Once you have read the listing, write it all out exactly.

** Opening Excerpted records block **

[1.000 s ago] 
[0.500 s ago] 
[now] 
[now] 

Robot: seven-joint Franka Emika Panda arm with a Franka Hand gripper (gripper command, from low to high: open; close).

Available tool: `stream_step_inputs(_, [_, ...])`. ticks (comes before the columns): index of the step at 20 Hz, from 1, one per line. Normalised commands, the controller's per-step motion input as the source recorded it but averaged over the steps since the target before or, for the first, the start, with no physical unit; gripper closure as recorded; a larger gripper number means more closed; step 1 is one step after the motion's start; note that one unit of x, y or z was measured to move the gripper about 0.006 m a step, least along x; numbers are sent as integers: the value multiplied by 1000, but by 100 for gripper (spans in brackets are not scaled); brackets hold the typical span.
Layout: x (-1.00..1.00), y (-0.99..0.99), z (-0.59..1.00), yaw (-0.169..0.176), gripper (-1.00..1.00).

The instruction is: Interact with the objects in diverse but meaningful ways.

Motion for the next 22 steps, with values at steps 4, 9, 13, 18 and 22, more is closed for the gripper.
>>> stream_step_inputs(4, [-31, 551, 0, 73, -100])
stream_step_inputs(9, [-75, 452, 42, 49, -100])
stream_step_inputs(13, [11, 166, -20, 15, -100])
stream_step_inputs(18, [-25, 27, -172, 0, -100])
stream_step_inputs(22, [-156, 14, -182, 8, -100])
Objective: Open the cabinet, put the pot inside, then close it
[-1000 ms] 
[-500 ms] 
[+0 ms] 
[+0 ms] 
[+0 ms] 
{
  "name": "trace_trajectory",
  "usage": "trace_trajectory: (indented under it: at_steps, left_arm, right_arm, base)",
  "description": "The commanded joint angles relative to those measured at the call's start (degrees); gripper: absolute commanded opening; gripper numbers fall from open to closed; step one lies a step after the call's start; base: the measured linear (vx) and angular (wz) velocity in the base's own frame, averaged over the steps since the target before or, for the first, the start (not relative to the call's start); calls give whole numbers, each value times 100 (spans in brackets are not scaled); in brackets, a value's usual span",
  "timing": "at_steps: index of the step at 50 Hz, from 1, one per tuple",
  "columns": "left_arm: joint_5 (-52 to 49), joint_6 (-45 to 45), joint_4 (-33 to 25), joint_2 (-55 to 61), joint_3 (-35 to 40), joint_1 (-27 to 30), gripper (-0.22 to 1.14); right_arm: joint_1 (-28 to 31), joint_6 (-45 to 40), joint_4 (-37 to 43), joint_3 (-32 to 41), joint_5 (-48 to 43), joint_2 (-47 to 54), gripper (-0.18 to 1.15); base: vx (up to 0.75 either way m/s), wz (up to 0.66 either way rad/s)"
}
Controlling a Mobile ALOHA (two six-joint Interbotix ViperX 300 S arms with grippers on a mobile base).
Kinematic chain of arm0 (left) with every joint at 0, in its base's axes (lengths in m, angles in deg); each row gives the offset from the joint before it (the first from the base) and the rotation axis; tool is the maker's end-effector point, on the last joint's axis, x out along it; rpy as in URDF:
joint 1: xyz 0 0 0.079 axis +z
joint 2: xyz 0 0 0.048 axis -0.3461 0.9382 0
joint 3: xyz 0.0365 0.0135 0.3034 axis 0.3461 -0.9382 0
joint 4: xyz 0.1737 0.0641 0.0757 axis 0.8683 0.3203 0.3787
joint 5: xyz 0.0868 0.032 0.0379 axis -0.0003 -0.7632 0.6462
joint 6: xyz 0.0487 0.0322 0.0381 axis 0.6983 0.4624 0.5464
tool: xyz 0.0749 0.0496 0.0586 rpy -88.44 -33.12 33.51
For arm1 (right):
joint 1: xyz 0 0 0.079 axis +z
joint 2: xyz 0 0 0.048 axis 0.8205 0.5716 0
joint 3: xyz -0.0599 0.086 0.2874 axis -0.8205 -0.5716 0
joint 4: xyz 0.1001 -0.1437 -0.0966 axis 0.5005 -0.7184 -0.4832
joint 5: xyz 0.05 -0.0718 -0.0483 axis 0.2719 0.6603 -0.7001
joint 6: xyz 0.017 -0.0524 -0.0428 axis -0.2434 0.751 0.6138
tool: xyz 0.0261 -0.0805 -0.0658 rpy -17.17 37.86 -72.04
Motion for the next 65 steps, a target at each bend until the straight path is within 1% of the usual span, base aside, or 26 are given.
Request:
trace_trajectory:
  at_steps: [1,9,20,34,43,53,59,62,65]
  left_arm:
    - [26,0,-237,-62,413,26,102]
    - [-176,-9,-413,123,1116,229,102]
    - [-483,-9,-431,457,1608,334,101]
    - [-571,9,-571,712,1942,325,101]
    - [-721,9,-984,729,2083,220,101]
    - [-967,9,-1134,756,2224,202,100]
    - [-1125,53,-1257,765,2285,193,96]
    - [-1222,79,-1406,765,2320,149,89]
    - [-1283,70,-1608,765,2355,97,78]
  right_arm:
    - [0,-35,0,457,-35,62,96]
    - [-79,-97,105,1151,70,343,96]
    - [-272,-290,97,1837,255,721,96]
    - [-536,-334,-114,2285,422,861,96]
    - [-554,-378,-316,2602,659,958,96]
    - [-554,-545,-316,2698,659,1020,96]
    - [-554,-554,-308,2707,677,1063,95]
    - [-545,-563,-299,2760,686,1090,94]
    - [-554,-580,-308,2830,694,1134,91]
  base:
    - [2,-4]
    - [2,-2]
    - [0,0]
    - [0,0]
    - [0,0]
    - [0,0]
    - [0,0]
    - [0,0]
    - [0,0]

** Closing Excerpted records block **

- _Written reply_:
[1.000 s ago] 
[0.500 s ago] 
[now] 
[now] 

Robot: seven-joint Franka Emika Panda arm with a Franka Hand gripper (gripper command, from low to high: open; close).

Available tool: `stream_step_inputs(_, [_, ...])`. ticks (comes before the columns): index of the step at 20 Hz, from 1, one per line. Normalised commands, the controller's per-step motion input as the source recorded it but averaged over the steps since the target before or, for the first, the start, with no physical unit; gripper closure as recorded; a larger gripper number means more closed; step 1 is one step after the motion's start; note that one unit of x, y or z was measured to move the gripper about 0.006 m a step, least along x; numbers are sent as integers: the value multiplied by 1000, but by 100 for gripper (spans in brackets are not scaled); brackets hold the typical span.
Layout: x (-1.00..1.00), y (-0.99..0.99), z (-0.59..1.00), yaw (-0.169..0.176), gripper (-1.00..1.00).

The instruction is: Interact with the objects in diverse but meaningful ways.

Motion for the next 22 steps, with values at steps 4, 9, 13, 18 and 22, more is closed for the gripper.
>>> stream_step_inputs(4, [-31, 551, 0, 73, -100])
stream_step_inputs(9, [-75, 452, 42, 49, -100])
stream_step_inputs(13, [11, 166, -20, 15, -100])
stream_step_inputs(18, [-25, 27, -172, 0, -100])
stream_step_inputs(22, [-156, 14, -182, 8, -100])
Objective: Open the cabinet, put the pot inside, then close it
[-1000 ms] 
[-500 ms] 
[+0 ms] 
[+0 ms] 
[+0 ms] 
{
  "name": "trace_trajectory",
  "usage": "trace_trajectory: (indented under it: at_steps, left_arm, right_arm, base)",
  "description": "The commanded joint angles relative to those measured at the call's start (degrees); gripper: absolute commanded opening; gripper numbers fall from open to closed; step one lies a step after the call's start; base: the measured linear (vx) and angular (wz) velocity in the base's own frame, averaged over the steps since the target before or, for the first, the start (not relative to the call's start); calls give whole numbers, each value times 100 (spans in brackets are not scaled); in brackets, a value's usual span",
  "timing": "at_steps: index of the step at 50 Hz, from 1, one per tuple",
  "columns": "left_arm: joint_5 (-52 to 49), joint_6 (-45 to 45), joint_4 (-33 to 25), joint_2 (-55 to 61), joint_3 (-35 to 40), joint_1 (-27 to 30), gripper (-0.22 to 1.14); right_arm: joint_1 (-28 to 31), joint_6 (-45 to 40), joint_4 (-37 to 43), joint_3 (-32 to 41), joint_5 (-48 to 43), joint_2 (-47 to 54), gripper (-0.18 to 1.15); base: vx (up to 0.75 either way m/s), wz (up to 0.66 either way rad/s)"
}
Controlling a Mobile ALOHA (two six-joint Interbotix ViperX 300 S arms with grippers on a mobile base).
Kinematic chain of arm0 (left) with every joint at 0, in its base's axes (lengths in m, angles in deg); each row gives the offset from the joint before it (the first from the base) and the rotation axis; tool is the maker's end-effector point, on the last joint's axis, x out along it; rpy as in URDF:
joint 1: xyz 0 0 0.079 axis +z
joint 2: xyz 0 0 0.048 axis -0.3461 0.9382 0
joint 3: xyz 0.0365 0.0135 0.3034 axis 0.3461 -0.9382 0
joint 4: xyz 0.1737 0.0641 0.0757 axis 0.8683 0.3203 0.3787
joint 5: xyz 0.0868 0.032 0.0379 axis -0.0003 -0.7632 0.6462
joint 6: xyz 0.0487 0.0322 0.0381 axis 0.6983 0.4624 0.5464
tool: xyz 0.0749 0.0496 0.0586 rpy -88.44 -33.12 33.51
For arm1 (right):
joint 1: xyz 0 0 0.079 axis +z
joint 2: xyz 0 0 0.048 axis 0.8205 0.5716 0
joint 3: xyz -0.0599 0.086 0.2874 axis -0.8205 -0.5716 0
joint 4: xyz 0.1001 -0.1437 -0.0966 axis 0.5005 -0.7184 -0.4832
joint 5: xyz 0.05 -0.0718 -0.0483 axis 0.2719 0.6603 -0.7001
joint 6: xyz 0.017 -0.0524 -0.0428 axis -0.2434 0.751 0.6138
tool: xyz 0.0261 -0.0805 -0.0658 rpy -17.17 37.86 -72.04
Motion for the next 65 steps, a target at each bend until the straight path is within 1% of the usual span, base aside, or 26 are given.
Request:
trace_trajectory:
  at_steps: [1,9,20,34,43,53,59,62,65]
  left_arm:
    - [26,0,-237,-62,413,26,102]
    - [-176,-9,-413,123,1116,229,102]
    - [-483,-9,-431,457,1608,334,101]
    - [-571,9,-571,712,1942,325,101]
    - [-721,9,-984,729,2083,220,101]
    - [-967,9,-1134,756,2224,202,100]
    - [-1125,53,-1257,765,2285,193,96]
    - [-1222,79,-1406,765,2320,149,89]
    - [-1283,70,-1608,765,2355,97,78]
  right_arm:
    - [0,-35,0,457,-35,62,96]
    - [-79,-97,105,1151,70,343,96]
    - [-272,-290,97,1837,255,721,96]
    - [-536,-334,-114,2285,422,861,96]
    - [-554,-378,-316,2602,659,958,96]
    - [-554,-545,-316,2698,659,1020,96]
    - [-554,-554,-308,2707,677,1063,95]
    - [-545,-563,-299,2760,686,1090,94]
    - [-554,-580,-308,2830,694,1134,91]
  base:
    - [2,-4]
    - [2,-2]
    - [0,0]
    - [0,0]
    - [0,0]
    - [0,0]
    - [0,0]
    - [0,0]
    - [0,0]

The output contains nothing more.